**Exercise goal**
Quote exactly, and only, the lines of the material below from the line with "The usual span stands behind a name" through the line with "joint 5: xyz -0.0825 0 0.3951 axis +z".

**Provided material**
=== Begin Enclosure ===

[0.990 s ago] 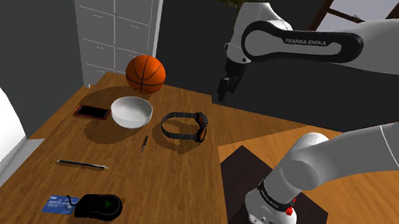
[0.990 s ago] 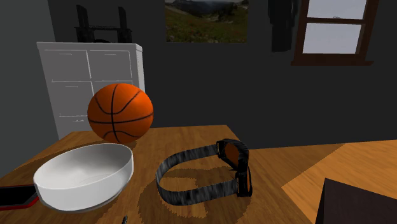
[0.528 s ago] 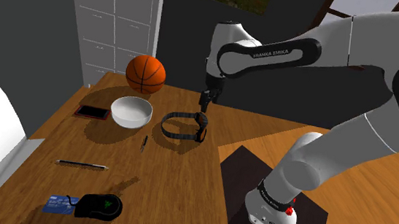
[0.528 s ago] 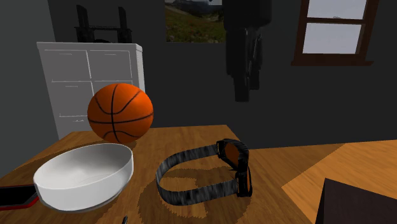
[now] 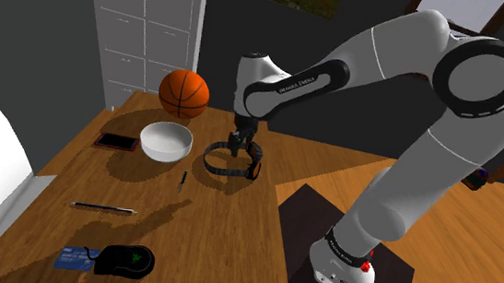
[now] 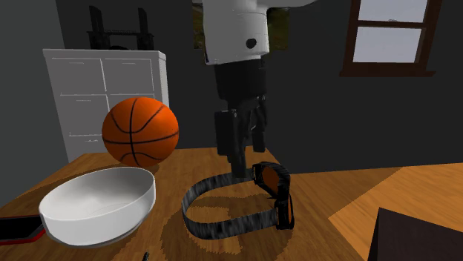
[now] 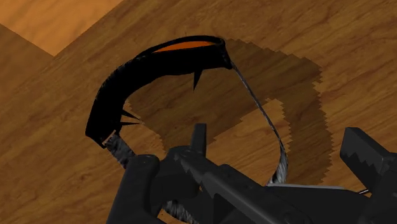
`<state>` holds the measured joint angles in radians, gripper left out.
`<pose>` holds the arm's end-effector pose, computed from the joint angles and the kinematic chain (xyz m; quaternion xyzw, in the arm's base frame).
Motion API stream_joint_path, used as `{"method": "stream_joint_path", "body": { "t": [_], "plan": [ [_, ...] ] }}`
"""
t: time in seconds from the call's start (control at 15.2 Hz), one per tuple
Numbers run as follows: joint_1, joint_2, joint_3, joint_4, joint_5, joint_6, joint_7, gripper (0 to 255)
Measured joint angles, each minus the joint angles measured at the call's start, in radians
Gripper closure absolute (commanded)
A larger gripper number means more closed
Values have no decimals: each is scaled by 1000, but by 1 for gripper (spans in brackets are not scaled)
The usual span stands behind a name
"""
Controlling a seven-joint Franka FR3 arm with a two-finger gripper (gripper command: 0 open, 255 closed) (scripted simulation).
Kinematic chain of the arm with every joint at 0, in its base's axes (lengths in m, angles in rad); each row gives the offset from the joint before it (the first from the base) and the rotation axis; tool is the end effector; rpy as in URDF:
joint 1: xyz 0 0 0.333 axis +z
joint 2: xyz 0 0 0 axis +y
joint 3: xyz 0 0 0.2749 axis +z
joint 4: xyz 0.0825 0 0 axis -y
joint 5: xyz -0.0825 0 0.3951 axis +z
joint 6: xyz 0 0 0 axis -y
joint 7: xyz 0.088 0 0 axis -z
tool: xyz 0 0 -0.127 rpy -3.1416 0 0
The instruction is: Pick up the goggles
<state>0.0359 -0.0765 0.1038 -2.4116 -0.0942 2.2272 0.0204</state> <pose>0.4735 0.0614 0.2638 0.9937 0.0897 -0.0509 0.0438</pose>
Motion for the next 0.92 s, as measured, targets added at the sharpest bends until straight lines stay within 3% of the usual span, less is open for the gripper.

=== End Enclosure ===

**Reply to the exercise**
The usual span stands behind a name
"""
Controlling a seven-joint Franka FR3 arm with a two-finger gripper (gripper command: 0 open, 255 closed) (scripted simulation).
Kinematic chain of the arm with every joint at 0, in its base's axes (lengths in m, angles in rad); each row gives the offset from the joint before it (the first from the base) and the rotation axis; tool is the end effector; rpy as in URDF:
joint 1: xyz 0 0 0.333 axis +z
joint 2: xyz 0 0 0 axis +y
joint 3: xyz 0 0 0.2749 axis +z
joint 4: xyz 0.0825 0 0 axis -y
joint 5: xyz -0.0825 0 0.3951 axis +z

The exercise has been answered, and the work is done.